*What you are asked to do*: Whenever a line of the listing contains the string "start", return that line.

*Data shown*:
-- Opening Marker --

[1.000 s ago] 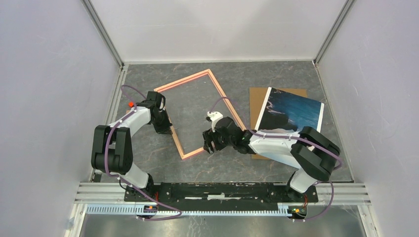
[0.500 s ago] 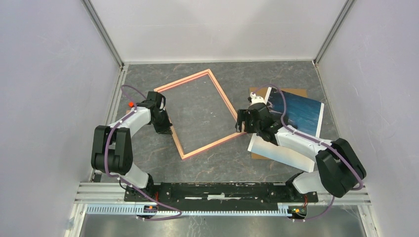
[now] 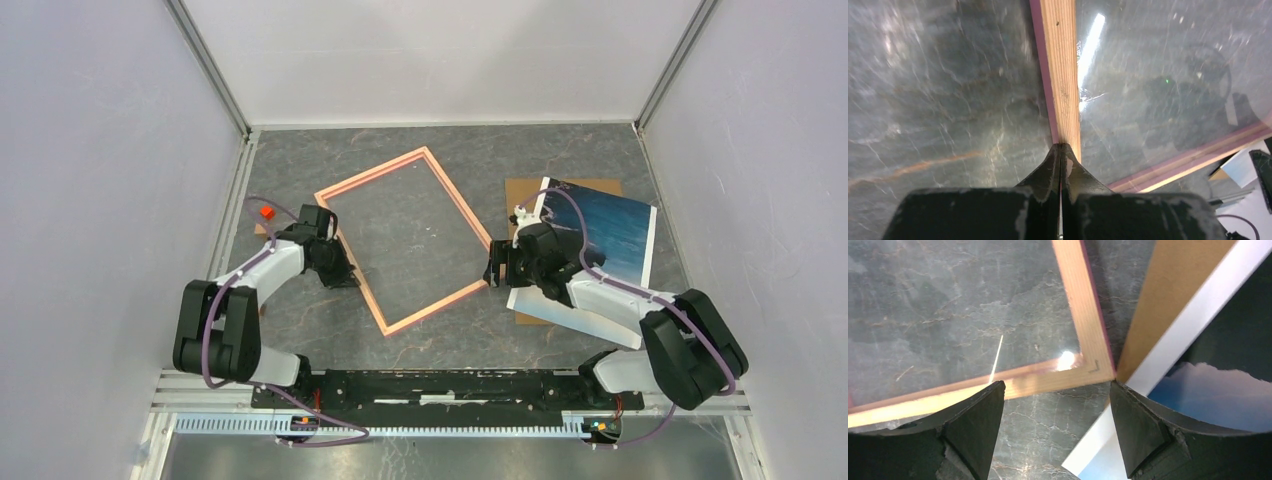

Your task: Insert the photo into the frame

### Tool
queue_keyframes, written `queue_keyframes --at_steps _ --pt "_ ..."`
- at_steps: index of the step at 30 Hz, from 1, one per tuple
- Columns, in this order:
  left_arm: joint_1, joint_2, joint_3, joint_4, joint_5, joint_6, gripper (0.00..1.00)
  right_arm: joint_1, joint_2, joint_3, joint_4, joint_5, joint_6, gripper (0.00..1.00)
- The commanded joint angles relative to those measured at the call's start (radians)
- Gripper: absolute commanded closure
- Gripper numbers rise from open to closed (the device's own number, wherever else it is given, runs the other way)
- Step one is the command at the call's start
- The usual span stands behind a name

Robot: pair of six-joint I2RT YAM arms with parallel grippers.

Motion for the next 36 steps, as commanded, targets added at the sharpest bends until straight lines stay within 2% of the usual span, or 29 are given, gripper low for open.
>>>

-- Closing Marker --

*Task answer*:
- The commanded joint angles relative to those measured at the call's start (radians)
- Step one is the command at the call's start

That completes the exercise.